In der mythologischen Rahmenhandlung von „Apollon musagète“ sind gleich drei Musen neben dem Gott der schönen Künste unterwegs, doch nicht eine von ihnen hatte genug Erbarmen mit der Musik, um sie liebevoll aus ihrer Halbstarre zu befreien. So wenig Adès aus der Klangpalette des streicherlosen Blasorchester im Klavierkonzert gemacht hatte, so wenig Sinnlichkeit und neoklassisch aufgeschäumte Eleganz entdeckte er nun in dem kleinen, feinen Streicherapparat. Diese Musik wurde lediglich geliefert; gespielt, umspielt, umarmt, verzückt und grazil auf Händen getragen wurde sie nicht.
Dieser „Feuervogel“ mochte partout nicht abheben
Dann wenigstens die „Feuervogel“-Suite? Ein Stück, das niemanden kaltlässt, ein Kracher, süffig, aufbrausend, spannungsgeladen, alle Tricks auskostend, mit denen man ein Publikum zum begeisterten Rasen bringen könnte. Eine undankbare Pandemie-Sitzordnung, die viel Blech weit weg in den ersten Rang hinter der Bühne verbannte und das Orchester-Panorama in Puzzle-Einzelteile zerfaserte, erschwerte Adès einen Teil der Überzeugungswucht, damit hätte derzeit jeder Dirigent zu kämpfen gehabt.
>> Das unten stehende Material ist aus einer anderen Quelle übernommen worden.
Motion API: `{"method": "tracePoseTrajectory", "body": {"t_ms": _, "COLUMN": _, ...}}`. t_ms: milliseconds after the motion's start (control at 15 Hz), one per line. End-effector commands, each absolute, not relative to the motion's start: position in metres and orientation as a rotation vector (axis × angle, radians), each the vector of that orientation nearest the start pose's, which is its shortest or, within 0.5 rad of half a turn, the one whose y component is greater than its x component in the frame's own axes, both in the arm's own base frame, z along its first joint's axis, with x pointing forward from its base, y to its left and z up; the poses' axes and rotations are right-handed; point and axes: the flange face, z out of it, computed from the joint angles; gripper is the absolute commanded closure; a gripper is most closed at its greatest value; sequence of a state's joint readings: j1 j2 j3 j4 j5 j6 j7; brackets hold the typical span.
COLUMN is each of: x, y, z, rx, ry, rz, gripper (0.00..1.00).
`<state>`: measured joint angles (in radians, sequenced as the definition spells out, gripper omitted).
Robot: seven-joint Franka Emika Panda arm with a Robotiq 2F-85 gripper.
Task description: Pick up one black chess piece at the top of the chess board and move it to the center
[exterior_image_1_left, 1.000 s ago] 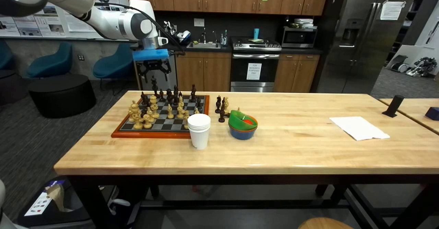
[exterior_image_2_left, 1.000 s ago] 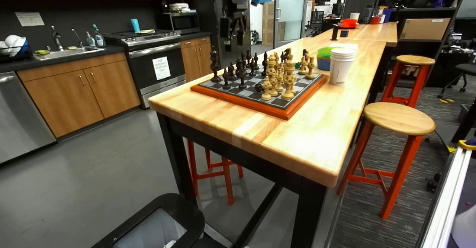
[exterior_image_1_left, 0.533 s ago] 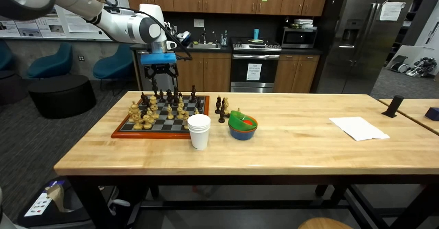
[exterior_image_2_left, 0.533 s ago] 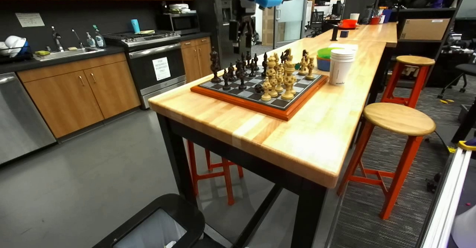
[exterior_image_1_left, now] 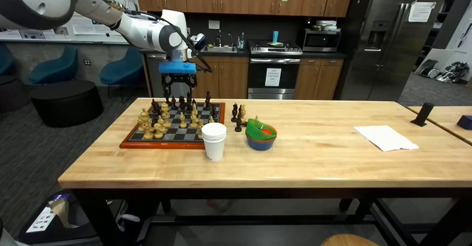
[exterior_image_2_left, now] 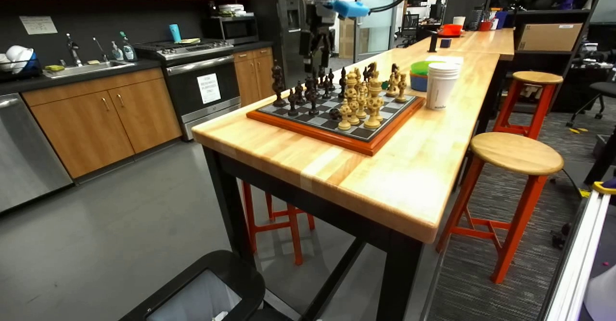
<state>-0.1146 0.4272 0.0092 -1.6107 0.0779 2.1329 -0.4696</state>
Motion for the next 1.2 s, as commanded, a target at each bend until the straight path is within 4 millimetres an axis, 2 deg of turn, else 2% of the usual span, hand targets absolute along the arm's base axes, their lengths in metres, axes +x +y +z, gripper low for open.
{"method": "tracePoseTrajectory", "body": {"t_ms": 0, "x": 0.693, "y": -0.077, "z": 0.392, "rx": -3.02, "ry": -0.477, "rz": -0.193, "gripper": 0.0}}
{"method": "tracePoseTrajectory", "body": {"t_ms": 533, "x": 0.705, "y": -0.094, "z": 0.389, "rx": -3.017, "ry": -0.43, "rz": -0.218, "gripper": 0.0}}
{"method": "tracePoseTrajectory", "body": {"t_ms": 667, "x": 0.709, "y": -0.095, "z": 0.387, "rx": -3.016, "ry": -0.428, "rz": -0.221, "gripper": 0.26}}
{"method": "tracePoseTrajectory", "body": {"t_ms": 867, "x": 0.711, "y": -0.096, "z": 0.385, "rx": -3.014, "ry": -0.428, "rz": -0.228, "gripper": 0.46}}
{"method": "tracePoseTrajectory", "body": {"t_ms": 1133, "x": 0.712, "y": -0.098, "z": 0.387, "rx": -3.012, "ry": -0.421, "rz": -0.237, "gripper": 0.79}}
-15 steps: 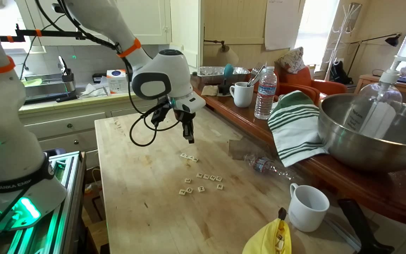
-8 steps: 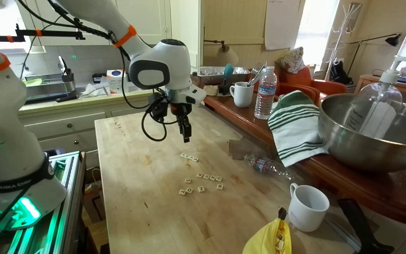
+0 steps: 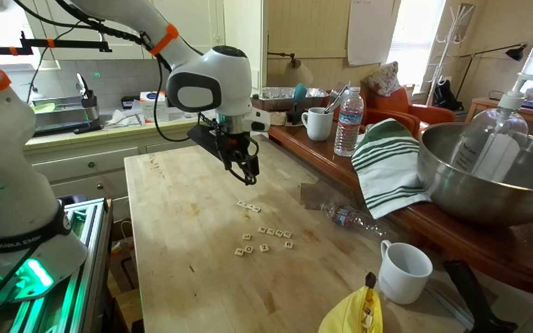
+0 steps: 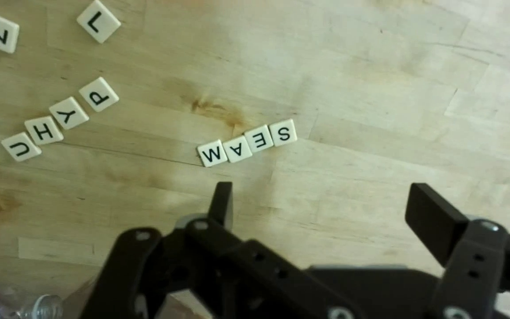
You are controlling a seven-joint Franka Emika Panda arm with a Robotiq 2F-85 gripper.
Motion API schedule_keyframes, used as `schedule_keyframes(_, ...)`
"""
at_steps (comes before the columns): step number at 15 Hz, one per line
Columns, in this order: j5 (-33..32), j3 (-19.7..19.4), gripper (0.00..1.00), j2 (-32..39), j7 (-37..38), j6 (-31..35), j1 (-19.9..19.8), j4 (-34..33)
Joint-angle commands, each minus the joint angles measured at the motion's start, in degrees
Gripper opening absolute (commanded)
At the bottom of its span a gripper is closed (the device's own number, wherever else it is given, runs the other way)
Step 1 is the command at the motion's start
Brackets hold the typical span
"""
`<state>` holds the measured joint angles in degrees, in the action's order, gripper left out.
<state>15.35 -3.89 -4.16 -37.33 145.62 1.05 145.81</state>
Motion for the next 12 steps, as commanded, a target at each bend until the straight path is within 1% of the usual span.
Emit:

Doch dieser „Feuervogel“ mochte partout nicht abheben, noch nicht einmal im Finale, bei dem man sich wirklich mächtig anstrengen muss, um es unter Wert zu verkaufen. Wer bremst, verliert, das wäre wenigstens hier eine angemessene Devise gewesen. Doch Adès bremste und verlor den Auftrieb, anstatt himmelhochjauchzend zu fliegen, bis zum Schlussakkord.
Das Konzert ist online abrufbar auf der Homepage des NDR-Orchesters sowie in den Mediatheken von Arte Concert und der Elbphilharmonie.